Parsons has secured a position on a utility monitoring and control systems (UMCS V) contract through the US Army Corps of Engineers Engineering and Support Center.

Parsons wins position on US Army modernisation contract
Parsons wins position on a contract through the US Army Corps of Engineers Engineering and Support Center. Credit: Coolcaesar.

Parsons has secured a position on a utility monitoring and control systems (UMCS V) contract through the US Army Corps of Engineers Engineering and Support Center.

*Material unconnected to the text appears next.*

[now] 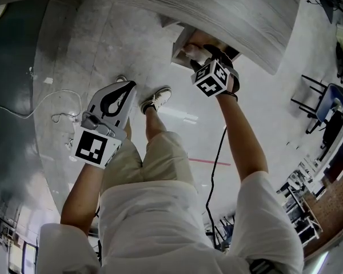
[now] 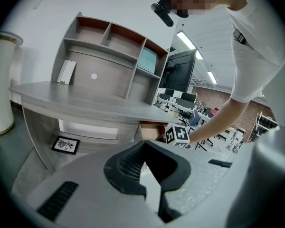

The indefinite-delivery, indefinite-quantity (IDIQ) contract has been awarded to seven companies, including Parsons. The selection extends the company’s 30-year legacy with the programme.

The multiple-award contract has a total ceiling value of $1.2bn.

Under this programme, the company will be responsible for the design, procurement, installation, and maintenance and service.

The programme also includes heating, ventilating and air-conditioning (HVAC) equipment, chiller / boiler system controls integration, fire alarm and protection systems, as well as supervisory control and data acquisition systems.

Also included in the contract are life safety control systems, chemical, biological and radiological contaminant detection, filtration and response, utility metering, and other automated control systems.

Parsons will incorporate quality, affordable, and cyber-secure products and technical solutions into the facilities.

Parsons converged solutions programme director Dan Rucker said: “Parsons has provided high-quality, unique solutions under multiple iterations of the contract, beginning with the inception of the contract vehicle, UMCS 1.

“We look forward to continue working with the US Army on increasing the sustainability and modernisation of their facilities.”

In September last year, the US Army Corps of Engineers awarded Parsons with a contract to perform repair works at Bucholz Army Airfield on Kwajalein Atoll in the Republic of the Marshall Islands.

The firm-fixed-price project delivery was valued $139m and had an expected ceiling valued at $229m if all options were exercised.

Under the contract, Parson was to replace airfield components such as runways, taxiways and parking aprons.